For each line of the data that includes the word "finger", copy the line.

-.-.-

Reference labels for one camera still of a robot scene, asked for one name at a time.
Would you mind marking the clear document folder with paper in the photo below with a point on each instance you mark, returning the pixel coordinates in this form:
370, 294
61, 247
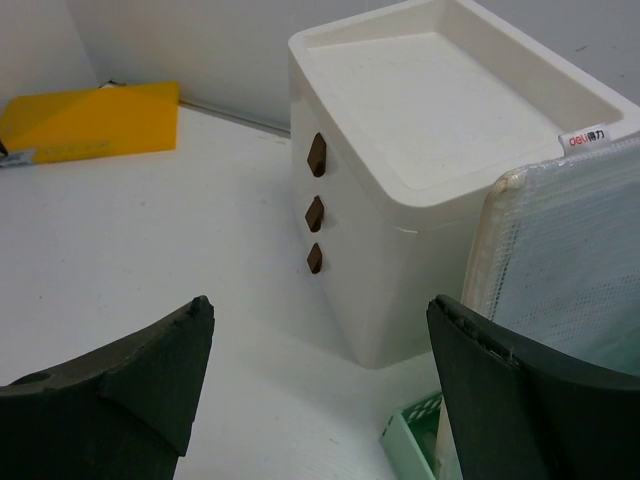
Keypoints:
555, 258

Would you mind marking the green file organizer tray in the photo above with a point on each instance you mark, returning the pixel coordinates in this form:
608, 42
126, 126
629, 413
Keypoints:
409, 438

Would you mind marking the white three-drawer cabinet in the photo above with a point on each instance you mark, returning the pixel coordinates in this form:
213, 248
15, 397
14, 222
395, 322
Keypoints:
401, 120

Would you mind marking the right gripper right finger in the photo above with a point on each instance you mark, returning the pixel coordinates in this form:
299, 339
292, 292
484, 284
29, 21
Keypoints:
521, 410

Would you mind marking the yellow plastic folder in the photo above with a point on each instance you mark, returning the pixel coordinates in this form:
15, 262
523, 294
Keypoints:
87, 124

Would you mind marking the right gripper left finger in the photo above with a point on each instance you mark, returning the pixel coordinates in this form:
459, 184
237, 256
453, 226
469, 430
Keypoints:
122, 411

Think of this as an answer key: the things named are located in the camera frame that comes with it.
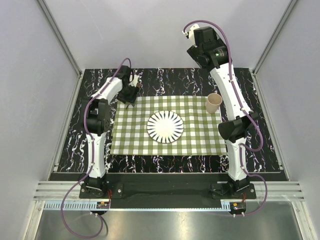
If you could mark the green checkered cloth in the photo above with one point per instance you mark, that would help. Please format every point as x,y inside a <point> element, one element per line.
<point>200,135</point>

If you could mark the beige paper cup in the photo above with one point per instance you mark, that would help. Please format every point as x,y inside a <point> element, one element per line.
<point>213,102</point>

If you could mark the aluminium front rail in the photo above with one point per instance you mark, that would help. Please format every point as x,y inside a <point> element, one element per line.
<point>61,195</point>

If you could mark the white blue striped plate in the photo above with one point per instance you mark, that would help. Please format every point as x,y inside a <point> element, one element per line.
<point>165,126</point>

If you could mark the right aluminium frame post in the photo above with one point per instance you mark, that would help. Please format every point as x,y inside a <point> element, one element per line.
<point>276,33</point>

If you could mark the brown wooden fork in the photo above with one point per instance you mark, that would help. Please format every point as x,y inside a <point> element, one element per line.
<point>133,95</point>

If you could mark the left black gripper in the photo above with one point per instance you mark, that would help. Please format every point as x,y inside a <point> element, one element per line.
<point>130,99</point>

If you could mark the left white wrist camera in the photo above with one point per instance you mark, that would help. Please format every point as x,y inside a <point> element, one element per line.
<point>135,80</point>

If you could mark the left aluminium frame post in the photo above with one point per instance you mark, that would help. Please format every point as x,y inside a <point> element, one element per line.
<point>58,35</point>

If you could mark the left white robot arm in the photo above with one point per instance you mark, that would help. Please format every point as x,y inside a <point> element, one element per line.
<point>96,118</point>

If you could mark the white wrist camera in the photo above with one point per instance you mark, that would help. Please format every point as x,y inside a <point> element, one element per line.
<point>191,33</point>
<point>135,80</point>

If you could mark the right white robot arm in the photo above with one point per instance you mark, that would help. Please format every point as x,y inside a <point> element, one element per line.
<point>240,117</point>

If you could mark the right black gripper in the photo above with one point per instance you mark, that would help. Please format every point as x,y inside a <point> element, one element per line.
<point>218,42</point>

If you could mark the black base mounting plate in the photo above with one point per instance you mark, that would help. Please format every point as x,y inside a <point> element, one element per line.
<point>213,185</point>

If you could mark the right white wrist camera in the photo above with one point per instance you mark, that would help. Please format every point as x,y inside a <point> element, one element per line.
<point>191,33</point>

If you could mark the aluminium frame post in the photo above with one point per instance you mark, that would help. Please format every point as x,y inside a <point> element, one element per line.
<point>276,33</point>
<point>58,35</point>

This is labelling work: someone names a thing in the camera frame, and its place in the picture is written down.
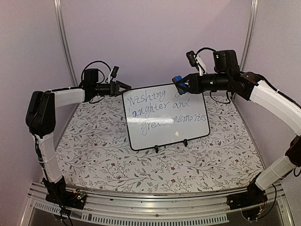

-.-.-

> _FINISHED TASK_:
Would you mind marking the right gripper right finger in the photo above with a point on each instance you mark, returning the pixel coordinates in this form:
Would you mind marking the right gripper left finger in the photo above with a point on each instance you mark, returning the pixel coordinates in this form:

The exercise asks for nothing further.